The company's nine-day tour of Italy, which was to take place in July, was canceled when the company and the union could not reach an agreement on the dancers' allowance for meals and incidentals. The dancers' contracts, which date from before they came to be represented by the union last February, specify $40 per day; the union wanted the company to pay the State Department standard of $150 per day. The company's final offer of $55 was rejected by the union.
Gordon suggested that the company had negotiated in bad faith, and had used the disagreement as an excuse to cancel a tour that was going to lose money.
The Italian presenters were angered by the tour cancellation, and questioned the company's professionalism; nevertheless, according to a letter Gordon sent to Palmquist last week, the presenters "seem willing to provide the dancers with all of their meals, at no cost to them or to the ballet." On the strength of this offer, Gordon suggested that the ballet reopen negotiations with the dancers.

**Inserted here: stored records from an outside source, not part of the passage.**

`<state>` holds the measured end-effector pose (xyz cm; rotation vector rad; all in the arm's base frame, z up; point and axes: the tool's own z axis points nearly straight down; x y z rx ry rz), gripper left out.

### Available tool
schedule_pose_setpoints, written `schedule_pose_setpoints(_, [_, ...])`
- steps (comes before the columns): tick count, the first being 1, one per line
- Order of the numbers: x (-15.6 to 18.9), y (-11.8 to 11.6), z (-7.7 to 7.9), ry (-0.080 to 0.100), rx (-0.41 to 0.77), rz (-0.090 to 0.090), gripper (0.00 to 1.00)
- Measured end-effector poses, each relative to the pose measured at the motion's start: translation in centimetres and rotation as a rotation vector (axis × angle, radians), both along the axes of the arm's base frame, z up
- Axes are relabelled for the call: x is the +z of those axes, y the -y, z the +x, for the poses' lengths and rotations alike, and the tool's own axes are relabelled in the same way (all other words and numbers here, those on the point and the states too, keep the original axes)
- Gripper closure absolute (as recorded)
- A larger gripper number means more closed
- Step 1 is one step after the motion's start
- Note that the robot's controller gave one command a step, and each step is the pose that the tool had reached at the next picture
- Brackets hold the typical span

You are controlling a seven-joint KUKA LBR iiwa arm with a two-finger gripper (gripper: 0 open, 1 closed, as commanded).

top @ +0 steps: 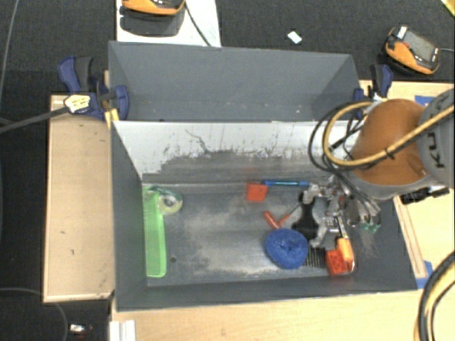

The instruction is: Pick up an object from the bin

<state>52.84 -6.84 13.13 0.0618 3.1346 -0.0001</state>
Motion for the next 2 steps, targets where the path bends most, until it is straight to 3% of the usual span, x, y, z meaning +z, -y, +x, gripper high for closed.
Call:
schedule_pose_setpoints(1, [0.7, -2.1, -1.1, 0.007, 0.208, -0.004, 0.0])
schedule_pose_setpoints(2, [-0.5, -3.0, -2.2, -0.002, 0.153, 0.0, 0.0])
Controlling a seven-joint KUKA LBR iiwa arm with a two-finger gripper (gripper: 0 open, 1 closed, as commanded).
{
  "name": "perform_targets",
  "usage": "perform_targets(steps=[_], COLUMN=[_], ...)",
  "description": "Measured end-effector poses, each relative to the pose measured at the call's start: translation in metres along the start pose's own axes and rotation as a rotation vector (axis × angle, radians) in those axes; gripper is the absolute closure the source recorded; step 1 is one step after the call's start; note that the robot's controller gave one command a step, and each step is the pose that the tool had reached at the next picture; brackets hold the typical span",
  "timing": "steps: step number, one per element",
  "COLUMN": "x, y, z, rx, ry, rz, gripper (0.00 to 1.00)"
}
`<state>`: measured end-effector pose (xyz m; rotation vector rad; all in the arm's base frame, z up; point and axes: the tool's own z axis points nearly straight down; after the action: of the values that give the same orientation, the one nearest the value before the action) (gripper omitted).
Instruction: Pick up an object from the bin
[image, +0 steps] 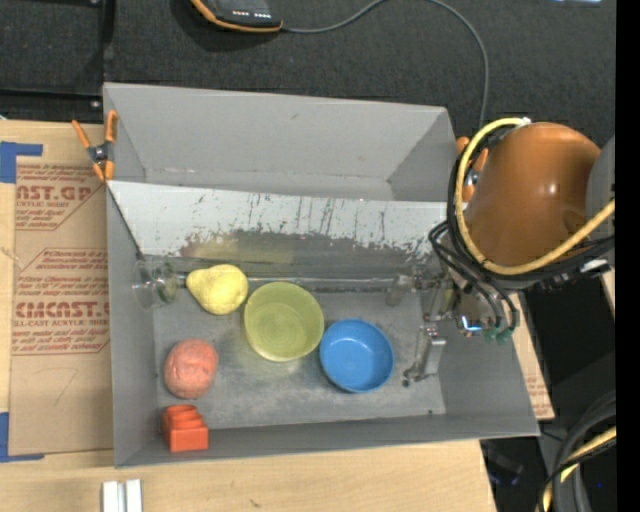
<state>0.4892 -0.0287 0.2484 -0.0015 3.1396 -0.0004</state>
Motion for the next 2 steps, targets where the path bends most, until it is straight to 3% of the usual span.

In his letter, Gordon claimed to have said that the union was not "locked into" the $150 per diem, and suggested that with the Italian presenters providing food for the dancers, the per diem could be settled at around $75 per day.
Palmquist's response noted that although he was willing to contact the Italian tour promoters, "those promoters may no longer want or be able to have the ballet to participate." He would move forward, he specified, with "a commitment by AGMA not to engage in a strike or other labor dispute during the three-week rehearsal and performance period associated with the tour."
The union would also have to guarantee that all the dancers would still be available for the rehearsals and the tour.
"Once the union has made this commitment," Palmquist wrote, "we can begin the process of seeing if the tour can be resurrected."